▶ _Work to be completed_:
Print, in exact form, the lines below from the one containing "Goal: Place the" through the one containing "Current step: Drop", and omit all others.

▶ _Data block_:

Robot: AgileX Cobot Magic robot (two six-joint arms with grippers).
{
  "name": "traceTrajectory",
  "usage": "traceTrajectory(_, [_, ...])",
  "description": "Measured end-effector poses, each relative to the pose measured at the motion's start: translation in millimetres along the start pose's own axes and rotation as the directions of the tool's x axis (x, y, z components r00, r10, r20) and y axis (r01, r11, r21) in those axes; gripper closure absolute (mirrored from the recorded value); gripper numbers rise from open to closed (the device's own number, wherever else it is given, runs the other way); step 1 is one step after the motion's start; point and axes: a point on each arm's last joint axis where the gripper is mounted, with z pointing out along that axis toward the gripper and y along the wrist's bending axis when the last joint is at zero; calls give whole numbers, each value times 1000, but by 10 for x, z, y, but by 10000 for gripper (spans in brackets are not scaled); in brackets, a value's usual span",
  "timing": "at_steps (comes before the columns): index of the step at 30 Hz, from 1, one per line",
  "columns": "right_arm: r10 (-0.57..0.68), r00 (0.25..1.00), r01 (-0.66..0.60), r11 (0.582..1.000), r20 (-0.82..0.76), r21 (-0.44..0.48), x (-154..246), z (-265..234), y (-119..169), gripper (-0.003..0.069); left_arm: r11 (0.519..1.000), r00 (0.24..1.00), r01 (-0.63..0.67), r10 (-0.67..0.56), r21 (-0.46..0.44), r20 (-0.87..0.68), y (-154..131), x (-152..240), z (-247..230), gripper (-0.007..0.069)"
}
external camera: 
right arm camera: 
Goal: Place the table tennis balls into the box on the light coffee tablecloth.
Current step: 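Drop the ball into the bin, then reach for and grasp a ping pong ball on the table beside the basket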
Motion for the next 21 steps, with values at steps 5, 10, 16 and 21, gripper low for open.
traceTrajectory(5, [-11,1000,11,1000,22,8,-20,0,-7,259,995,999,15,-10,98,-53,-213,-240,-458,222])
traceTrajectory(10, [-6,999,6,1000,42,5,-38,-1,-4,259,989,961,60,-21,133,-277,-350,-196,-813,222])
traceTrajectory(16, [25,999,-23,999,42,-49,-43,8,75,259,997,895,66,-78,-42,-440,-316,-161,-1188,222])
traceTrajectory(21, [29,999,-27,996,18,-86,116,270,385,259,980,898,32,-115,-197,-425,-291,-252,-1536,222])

▶ _Exercise result_:
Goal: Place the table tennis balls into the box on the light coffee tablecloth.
Current step: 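Drop the ball into the bin, then reach for and grasp a ping pong ball on the table beside the basket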

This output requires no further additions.